A few things clicked into place when he disclosed that he- and his brother, apparently- were cut from the same ilk as she and Hansel, and it gave a possible hint as to why she had ended up in this place. Now if she could find her brother…
Gretel’s eyebrows popped up, fixing him with a knowing look. “Somehow I doubt ‘there isn’t much else to tell’ if you’ve been hunting since you were nine,” she told him, but she understood. She understood very well why he automatically kept the cards close to his chest. “You said America… is that where we are now?”

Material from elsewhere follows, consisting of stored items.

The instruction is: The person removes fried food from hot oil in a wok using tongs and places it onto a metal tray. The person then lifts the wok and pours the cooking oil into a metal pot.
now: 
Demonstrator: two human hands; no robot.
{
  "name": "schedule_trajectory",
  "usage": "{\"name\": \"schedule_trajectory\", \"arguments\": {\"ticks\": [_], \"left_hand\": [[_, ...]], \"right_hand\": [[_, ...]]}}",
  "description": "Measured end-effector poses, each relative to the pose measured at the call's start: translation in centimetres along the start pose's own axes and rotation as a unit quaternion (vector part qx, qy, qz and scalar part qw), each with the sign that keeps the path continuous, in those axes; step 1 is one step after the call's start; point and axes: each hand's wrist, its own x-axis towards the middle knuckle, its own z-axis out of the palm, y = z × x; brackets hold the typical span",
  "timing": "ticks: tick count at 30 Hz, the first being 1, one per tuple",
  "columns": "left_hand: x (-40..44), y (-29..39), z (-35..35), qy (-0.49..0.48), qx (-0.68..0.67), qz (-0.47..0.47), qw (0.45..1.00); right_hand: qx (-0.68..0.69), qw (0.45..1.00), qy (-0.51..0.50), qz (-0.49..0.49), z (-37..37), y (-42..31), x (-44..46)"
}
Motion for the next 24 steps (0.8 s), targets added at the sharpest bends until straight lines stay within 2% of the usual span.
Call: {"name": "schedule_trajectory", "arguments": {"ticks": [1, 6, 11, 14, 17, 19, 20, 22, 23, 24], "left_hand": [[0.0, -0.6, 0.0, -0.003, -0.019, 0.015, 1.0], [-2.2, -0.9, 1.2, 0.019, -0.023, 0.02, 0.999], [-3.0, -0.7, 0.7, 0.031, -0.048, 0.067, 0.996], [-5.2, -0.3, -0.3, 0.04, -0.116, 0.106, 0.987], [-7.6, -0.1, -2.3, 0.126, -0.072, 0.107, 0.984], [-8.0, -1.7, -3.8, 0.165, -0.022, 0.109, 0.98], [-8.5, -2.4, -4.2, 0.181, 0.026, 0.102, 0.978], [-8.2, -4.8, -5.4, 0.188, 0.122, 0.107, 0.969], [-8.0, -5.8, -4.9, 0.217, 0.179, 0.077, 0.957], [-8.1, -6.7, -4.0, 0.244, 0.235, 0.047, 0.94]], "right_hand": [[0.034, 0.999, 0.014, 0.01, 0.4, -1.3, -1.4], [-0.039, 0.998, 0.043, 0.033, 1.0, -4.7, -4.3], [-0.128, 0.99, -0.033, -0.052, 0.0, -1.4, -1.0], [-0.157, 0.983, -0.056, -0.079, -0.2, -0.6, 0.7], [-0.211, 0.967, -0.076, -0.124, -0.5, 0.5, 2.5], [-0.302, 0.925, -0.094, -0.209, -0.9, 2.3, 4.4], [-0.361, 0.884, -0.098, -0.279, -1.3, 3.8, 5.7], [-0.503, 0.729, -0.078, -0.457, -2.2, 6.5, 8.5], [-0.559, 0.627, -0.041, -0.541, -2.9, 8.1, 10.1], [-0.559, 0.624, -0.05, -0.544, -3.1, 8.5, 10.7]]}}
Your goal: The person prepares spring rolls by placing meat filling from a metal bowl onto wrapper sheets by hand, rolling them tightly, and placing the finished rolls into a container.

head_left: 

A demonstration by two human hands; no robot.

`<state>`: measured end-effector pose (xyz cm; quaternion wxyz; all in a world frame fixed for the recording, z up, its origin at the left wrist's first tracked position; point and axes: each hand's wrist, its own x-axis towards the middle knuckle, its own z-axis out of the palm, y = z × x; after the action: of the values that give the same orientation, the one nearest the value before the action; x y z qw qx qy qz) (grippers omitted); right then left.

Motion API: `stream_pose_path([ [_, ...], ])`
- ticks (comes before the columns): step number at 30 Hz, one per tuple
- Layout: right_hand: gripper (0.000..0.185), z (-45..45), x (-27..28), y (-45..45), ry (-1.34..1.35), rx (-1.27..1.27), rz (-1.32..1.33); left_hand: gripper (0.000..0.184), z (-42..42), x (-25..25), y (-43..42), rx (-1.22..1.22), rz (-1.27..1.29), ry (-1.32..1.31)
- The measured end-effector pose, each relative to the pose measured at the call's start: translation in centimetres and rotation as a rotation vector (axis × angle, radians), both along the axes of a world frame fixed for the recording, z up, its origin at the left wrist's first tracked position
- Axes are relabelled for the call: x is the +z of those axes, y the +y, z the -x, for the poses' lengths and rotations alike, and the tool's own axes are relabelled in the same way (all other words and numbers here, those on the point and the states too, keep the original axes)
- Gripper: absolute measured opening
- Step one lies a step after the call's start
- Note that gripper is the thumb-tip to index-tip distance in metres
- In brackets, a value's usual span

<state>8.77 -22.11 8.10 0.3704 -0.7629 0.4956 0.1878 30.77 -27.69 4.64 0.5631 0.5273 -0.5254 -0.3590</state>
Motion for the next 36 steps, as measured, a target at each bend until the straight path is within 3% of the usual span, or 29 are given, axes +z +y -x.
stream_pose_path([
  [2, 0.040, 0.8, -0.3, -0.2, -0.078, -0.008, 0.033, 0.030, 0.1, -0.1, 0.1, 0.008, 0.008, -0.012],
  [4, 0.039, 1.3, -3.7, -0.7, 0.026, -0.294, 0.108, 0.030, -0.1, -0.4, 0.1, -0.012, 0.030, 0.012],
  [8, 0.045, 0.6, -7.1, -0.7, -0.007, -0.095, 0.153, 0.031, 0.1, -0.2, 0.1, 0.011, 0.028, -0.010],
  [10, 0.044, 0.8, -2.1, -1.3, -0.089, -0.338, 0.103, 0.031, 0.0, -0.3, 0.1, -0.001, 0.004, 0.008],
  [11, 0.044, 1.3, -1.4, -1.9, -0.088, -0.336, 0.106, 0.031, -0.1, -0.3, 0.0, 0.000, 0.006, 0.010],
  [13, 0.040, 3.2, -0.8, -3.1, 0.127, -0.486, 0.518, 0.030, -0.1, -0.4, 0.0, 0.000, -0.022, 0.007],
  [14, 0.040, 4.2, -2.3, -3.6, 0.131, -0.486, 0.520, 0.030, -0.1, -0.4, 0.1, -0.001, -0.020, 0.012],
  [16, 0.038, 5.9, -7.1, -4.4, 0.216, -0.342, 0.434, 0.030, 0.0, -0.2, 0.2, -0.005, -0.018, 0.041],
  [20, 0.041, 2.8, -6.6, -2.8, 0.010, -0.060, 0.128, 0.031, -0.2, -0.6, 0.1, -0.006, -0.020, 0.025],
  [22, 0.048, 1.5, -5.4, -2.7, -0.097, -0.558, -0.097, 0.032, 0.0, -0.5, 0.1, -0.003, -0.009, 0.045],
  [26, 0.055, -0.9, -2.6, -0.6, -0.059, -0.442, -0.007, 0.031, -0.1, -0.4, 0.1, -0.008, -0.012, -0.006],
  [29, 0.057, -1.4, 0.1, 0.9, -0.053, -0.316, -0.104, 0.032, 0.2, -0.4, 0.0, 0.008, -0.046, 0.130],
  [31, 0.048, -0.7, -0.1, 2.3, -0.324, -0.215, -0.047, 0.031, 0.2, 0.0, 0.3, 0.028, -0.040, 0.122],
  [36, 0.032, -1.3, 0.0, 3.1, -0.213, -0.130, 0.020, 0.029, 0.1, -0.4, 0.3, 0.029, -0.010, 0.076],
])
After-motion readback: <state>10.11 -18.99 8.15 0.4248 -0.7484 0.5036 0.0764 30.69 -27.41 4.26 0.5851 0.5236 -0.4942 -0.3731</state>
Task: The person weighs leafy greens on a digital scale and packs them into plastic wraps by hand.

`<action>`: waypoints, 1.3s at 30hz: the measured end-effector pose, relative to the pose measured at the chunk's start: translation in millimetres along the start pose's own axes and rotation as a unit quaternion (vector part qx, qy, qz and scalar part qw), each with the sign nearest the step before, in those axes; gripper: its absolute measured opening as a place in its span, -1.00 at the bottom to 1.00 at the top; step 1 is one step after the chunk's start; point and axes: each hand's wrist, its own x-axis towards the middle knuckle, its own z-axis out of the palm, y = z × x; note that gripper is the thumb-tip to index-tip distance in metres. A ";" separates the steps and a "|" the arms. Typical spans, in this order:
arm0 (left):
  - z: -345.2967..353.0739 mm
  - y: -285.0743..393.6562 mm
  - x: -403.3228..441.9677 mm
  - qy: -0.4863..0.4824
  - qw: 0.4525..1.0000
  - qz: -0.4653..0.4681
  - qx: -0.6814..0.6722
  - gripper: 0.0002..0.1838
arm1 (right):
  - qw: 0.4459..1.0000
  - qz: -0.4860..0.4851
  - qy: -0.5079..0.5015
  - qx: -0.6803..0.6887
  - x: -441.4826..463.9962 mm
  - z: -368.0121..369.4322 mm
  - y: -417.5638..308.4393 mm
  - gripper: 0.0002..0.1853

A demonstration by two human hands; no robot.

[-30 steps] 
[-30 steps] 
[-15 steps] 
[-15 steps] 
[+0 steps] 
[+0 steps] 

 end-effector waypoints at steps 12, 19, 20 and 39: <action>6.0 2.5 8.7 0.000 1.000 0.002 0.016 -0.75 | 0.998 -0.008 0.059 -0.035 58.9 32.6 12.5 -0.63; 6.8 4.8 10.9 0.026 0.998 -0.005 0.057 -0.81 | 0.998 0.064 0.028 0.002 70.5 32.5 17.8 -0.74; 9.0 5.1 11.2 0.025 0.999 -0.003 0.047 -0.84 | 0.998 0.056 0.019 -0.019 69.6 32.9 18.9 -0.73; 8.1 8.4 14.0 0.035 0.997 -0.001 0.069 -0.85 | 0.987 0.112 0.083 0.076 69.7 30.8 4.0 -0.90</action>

Sam smirked involuntarily at being caught out by his half truth. "Okay, so there's kind of a lot to tell but nothing that isn't just details. I gave you the important points." Well most of them anyway. The fact that he'd been brought back from the dead more than once, started the apocalypse, ended the apocalypse and currently had an almost demon for a brother weren't things he felt were essentially topics of discussion. Not for right now anyway. Maybe if she got him drunk sometime. On truth serum. Anyway.
He nodded at her question. "Yeah, we are. Maine to be exact."
The word ‘Maine’ produced no familiar glimmer in Gretel’s eyes- in fact, they looked more confused, but she was trying to play it off and nodded anyway. “Right. Maine.” Moving on.
“I need to find my brother… that’s important,” she told him in all seriousness. “He has a condition- well, more than one- and if he’s wandering around here looking for me, things could get ugly fast.”